First, why is grip so important. We know that your grip strength correlates to your performance on the bigger compound lifts. Due to the irradiation effect of a strong grip to more of the proximal muscles, as well as the stability provided to the entire kinetic chain that starts with a strong grip we will always need to strengthen our hand strength if we want to realize our true potential in the gym.

Next, the interesting thing about grip strength is that it is driven perhaps more than any other element by neuromuscular efficiency. When your body is not up to maximal function, like when tired or ill, the strength of the grip is one of the first and most direct ways to realize this. Attempting to squeeze your hand and make a tight fist when feeling this way will show you just how impossible it is to obtain max strength.

The same thing happens when you are approaching a state of under recovery. Many times, people will continue to add new things to their weight training regimens because they want to try something they’ve seen. The issue comes in when nothing else is replaced. Continuing to add more and more volume to a muscular system that already has reached it’s capacity to recovery from is a way to send your body into a deeper state of woe and make it harder for you to see new gains.

You will see this in the form of decreased strength, a lack of desire to train, a plateau in new muscle hypertrophy or strength that seems to go on forever.

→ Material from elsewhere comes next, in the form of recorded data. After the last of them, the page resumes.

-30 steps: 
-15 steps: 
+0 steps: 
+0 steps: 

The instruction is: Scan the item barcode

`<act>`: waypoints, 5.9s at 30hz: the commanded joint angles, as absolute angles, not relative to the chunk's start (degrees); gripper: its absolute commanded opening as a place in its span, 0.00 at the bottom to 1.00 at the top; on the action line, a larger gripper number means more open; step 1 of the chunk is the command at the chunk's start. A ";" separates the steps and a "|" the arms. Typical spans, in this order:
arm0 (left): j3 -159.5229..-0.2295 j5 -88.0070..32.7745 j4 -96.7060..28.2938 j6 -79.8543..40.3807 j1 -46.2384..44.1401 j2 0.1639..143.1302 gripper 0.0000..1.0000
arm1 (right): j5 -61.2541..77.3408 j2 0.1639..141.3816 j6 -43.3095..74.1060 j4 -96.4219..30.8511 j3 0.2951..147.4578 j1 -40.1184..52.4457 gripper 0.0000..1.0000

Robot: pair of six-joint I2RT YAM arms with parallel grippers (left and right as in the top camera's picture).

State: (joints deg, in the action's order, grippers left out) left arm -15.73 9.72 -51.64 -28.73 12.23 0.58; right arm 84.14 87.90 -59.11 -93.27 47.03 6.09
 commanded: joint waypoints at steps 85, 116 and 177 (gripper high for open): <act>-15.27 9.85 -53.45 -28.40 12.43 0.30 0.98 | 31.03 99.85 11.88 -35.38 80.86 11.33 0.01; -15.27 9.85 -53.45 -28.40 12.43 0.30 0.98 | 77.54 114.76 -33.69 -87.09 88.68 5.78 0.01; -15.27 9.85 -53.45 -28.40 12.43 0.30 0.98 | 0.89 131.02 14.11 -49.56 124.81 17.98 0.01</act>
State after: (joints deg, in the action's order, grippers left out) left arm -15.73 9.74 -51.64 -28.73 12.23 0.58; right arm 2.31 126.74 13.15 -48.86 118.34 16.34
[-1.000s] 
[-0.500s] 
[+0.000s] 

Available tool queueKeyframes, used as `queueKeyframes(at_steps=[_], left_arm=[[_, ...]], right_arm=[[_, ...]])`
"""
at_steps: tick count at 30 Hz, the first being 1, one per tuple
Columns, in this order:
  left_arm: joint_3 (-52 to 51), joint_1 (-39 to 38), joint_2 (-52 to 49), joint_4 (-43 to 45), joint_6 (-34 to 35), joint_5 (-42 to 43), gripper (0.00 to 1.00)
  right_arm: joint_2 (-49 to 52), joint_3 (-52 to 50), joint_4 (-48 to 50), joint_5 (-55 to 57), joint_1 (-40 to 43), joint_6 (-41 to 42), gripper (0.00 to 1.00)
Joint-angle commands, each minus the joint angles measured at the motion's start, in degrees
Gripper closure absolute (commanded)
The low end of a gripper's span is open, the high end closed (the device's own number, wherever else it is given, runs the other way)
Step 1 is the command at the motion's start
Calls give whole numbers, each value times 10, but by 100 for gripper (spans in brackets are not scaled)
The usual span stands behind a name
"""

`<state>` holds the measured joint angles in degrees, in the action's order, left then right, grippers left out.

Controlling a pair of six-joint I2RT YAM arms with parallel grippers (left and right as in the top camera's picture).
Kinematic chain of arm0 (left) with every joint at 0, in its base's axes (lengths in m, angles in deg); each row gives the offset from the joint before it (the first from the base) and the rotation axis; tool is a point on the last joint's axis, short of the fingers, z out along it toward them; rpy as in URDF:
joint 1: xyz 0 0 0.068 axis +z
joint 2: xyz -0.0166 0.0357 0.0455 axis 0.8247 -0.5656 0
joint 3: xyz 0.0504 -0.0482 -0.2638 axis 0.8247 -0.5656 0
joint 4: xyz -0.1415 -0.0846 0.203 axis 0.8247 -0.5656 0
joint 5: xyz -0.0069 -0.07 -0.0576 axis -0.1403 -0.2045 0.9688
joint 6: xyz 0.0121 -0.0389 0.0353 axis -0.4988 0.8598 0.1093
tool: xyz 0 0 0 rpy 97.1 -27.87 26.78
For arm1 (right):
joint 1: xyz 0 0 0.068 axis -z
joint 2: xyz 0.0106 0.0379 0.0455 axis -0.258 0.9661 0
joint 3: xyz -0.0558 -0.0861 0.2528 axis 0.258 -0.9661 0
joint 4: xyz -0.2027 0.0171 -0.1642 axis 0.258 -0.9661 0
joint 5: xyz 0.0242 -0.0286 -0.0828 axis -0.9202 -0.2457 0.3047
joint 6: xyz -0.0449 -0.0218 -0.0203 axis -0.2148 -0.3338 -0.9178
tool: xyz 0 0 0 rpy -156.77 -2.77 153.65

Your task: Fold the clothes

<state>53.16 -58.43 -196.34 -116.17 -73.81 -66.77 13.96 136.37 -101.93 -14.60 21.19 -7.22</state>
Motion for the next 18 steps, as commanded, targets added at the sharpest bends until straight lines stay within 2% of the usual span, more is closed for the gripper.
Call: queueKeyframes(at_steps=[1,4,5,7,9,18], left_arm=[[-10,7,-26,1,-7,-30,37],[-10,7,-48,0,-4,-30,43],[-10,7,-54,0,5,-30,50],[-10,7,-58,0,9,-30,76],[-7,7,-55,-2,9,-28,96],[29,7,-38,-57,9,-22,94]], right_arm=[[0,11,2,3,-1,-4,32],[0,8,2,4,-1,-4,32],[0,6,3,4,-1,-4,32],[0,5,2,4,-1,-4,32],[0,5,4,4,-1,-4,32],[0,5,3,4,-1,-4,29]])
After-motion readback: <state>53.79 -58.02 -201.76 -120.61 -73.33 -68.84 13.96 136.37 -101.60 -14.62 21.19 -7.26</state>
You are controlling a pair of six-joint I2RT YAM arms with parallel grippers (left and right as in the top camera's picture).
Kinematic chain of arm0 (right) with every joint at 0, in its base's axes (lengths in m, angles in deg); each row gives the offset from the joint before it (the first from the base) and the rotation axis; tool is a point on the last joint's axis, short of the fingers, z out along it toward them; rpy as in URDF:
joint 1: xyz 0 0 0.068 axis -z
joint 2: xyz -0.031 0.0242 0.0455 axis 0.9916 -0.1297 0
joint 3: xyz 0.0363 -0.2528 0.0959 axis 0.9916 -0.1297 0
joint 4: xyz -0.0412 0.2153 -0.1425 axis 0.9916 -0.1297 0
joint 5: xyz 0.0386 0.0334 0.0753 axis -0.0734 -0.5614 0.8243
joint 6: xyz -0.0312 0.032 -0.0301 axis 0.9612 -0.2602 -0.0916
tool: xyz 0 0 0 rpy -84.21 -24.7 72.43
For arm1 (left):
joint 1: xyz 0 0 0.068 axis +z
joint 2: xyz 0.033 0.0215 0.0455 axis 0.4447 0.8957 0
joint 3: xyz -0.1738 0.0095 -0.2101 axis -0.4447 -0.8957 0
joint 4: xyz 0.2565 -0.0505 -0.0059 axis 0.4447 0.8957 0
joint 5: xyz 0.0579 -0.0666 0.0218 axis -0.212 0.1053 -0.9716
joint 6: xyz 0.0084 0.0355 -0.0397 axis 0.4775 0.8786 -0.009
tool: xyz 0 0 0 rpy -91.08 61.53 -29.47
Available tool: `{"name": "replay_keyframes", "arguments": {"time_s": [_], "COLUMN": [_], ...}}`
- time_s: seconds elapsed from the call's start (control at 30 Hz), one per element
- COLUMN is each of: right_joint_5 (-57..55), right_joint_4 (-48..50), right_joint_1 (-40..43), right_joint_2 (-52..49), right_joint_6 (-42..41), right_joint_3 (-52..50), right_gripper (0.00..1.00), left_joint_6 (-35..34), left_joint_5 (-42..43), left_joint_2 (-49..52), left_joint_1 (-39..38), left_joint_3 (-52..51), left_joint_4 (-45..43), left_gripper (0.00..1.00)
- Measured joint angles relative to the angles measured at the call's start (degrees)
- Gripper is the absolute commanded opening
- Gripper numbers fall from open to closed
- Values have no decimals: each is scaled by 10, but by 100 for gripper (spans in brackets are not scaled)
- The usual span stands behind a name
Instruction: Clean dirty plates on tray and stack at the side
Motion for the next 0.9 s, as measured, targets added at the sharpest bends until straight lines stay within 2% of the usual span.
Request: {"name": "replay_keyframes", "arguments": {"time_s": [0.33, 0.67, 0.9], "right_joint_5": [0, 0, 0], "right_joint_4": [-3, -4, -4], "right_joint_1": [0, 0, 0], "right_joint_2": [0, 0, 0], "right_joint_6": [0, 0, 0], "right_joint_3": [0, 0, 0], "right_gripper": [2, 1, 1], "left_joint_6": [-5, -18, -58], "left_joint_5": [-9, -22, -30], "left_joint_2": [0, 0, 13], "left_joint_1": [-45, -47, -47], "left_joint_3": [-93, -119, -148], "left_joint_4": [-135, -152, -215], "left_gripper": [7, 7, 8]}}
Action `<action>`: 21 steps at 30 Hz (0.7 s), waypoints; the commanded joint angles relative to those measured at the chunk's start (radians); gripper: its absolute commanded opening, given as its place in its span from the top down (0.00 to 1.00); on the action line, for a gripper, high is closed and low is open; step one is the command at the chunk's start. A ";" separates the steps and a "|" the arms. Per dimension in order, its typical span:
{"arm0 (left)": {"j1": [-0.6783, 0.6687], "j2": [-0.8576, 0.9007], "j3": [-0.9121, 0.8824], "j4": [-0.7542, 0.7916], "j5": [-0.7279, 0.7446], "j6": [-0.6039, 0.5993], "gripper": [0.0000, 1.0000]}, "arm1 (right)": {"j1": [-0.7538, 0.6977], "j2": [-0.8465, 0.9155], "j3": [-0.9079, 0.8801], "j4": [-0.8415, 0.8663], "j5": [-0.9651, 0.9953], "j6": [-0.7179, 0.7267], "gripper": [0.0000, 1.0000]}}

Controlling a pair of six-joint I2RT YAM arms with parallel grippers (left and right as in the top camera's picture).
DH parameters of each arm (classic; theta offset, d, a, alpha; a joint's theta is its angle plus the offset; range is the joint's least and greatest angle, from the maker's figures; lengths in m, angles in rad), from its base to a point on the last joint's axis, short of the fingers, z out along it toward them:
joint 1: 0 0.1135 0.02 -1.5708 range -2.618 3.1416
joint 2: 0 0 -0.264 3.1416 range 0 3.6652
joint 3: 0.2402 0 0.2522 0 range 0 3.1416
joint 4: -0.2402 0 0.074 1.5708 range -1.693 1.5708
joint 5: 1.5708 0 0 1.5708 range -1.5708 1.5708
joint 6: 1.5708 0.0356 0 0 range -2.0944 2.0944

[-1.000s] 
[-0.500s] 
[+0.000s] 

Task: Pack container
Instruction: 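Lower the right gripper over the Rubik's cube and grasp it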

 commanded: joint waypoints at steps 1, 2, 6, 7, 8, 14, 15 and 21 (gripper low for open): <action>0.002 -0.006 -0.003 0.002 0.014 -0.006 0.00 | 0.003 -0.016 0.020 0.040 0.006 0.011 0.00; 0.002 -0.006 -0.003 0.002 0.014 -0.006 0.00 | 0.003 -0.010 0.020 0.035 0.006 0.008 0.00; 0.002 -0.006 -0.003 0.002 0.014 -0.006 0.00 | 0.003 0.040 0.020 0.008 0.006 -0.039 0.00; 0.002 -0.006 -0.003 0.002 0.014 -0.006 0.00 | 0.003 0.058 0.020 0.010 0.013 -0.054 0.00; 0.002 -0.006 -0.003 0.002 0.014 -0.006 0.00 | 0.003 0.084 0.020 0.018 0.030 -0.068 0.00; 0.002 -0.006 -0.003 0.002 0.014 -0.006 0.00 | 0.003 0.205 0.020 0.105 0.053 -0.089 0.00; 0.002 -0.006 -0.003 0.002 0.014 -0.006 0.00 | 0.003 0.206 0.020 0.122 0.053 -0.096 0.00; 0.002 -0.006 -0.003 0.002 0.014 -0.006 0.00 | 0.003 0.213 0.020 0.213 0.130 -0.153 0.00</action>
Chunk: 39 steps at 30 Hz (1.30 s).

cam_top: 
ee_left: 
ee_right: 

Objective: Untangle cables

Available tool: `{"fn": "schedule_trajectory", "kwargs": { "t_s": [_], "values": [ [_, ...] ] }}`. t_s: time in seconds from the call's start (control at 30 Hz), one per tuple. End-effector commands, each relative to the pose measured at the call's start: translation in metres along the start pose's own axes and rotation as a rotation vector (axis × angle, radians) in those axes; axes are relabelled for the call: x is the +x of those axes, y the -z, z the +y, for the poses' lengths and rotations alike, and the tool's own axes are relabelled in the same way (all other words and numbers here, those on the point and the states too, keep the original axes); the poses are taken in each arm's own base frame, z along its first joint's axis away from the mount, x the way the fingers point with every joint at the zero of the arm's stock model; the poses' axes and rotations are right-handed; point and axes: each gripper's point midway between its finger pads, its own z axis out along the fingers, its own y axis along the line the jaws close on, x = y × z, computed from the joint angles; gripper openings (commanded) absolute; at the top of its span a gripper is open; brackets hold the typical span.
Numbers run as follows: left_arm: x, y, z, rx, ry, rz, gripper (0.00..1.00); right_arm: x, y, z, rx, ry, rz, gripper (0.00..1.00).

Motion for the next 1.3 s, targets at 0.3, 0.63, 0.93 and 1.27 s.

All of this is avoidable if you just start testing the strength of your grip on a daily basis with a 2 minute procedure that you can do with an ordinary bathroom scale. The hand grip dynamometer shown in the video is the gold standard used by physical therapists for measuring grip strength but it is expensive and as you’ll see, not needed to get a fairly accurate snapshot of where you stand right now.

Take the non-digital bathroom scale and support it on one knee. Position your hand on it so that your thumb is pointing up and your fingers wrap around the scale to squeeze it. Squeeze the scale as hard as you can and take note of the number in pounds that you generate. The key from here is now to consistently measure yourself and look for comparisons.

If you see a drop of more than 10 percent from your baseline number then you want to take action to intervene on your current workout. You may need to take a reload week. You may need to decrease the volume of your overall work or even just lighten the loads that you are using to give your central nervous system a break. Even if this takes about a week or so to bounce back to baseline, you are going to be far better off for doing this than you would have been by banging away at your workouts in this state of under recovery.

The key to avoiding this beyond just consistent measurement is to follow a training plan that doesn’t have you do more than what your body can recover from. All of the ATHLEAN-X programs available at the link below are designed to get you training to the edge but still allow your body to build itself up to be bigger and stronger from workout to workout.

For more videos on how to gain muscle and the best way to build muscle without overtraining, be sure to subscribe to our channel here on youtube and at the link below and turn on your notifications so you never miss a new video when it’s published.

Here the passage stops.